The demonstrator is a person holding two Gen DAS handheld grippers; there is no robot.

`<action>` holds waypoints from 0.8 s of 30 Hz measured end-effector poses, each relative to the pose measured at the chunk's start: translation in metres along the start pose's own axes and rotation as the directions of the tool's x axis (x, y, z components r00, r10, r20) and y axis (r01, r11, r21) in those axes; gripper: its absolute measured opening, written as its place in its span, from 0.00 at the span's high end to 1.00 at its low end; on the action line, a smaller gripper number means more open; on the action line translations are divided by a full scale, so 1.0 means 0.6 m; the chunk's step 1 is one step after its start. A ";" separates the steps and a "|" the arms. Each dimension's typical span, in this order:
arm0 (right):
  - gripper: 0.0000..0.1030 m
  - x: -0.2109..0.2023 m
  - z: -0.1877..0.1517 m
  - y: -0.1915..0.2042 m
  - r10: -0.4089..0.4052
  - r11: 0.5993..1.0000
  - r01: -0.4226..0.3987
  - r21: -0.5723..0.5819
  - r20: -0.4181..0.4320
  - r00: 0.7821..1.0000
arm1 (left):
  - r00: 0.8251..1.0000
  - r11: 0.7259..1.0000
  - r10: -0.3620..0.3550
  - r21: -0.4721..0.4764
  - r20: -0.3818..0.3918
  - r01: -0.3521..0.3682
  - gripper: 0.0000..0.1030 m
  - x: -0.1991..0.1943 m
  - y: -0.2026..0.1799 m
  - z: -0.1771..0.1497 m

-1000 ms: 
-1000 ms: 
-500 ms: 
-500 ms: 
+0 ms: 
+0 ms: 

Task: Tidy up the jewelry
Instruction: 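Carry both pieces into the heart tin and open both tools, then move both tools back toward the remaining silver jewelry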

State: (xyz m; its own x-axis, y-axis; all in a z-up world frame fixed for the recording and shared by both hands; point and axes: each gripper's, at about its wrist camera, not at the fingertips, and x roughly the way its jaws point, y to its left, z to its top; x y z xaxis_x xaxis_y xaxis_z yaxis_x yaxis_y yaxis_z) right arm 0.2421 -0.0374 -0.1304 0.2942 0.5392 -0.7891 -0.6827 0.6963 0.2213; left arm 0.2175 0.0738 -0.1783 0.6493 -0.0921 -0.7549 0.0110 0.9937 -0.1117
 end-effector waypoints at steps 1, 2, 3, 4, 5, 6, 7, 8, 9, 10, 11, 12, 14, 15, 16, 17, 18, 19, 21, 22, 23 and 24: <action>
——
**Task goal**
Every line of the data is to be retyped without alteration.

**Expected output**
The demonstrator is a person holding two Gen DAS handheld grippers; there is no robot.

`<action>` holds waypoints from 0.8 s of 30 Hz measured end-effector poses, each relative to the pose measured at the chunk's start: translation in metres along the start pose's own axes and rotation as the directions of the tool's x axis (x, y, z components r00, r10, r20) and y axis (r01, r11, r21) in those axes; gripper: its absolute measured opening, written as its place in its span, from 0.00 at the span's high end to 1.00 at its low end; on the action line, a smaller gripper number means more open; on the action line translations are divided by a full scale, so 1.0 means 0.6 m; the chunk's step 1 is one step after its start. A ";" separates the steps and a "|" the arms. Each dimension's typical span, in this order:
arm0 (right):
  - gripper: 0.0000..0.1030 m
  - x: -0.2109..0.2023 m
  - z: -0.1877..0.1517 m
  - y: -0.1915..0.2042 m
  - r10: -0.4089..0.4052
  - r11: 0.5993..1.0000
  - r01: -0.4226..0.3987
  - r21: -0.5723..0.5819
  - r20: -0.4181..0.4320
  - r00: 0.7821..1.0000
arm1 (left):
  - r00: 0.8251..1.0000
  - r11: 0.7259..1.0000
  - r10: -0.3620..0.3550
  - r21: -0.4721..0.4764
  - r20: -0.3818..0.3918
  - r01: -0.3521..0.3682
  - gripper: 0.0000..0.1030 m
  - x: -0.1991..0.1943 m
  - y: -0.2026..0.1799 m
  - z: -0.1771..0.1497 m

-1000 ms: 
-1000 ms: 
-500 ms: 
-500 ms: 
+0 ms: 
+0 ms: 

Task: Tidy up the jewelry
Instruction: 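Carry both pieces into the heart tin and open both tools, then move both tools back toward the remaining silver jewelry
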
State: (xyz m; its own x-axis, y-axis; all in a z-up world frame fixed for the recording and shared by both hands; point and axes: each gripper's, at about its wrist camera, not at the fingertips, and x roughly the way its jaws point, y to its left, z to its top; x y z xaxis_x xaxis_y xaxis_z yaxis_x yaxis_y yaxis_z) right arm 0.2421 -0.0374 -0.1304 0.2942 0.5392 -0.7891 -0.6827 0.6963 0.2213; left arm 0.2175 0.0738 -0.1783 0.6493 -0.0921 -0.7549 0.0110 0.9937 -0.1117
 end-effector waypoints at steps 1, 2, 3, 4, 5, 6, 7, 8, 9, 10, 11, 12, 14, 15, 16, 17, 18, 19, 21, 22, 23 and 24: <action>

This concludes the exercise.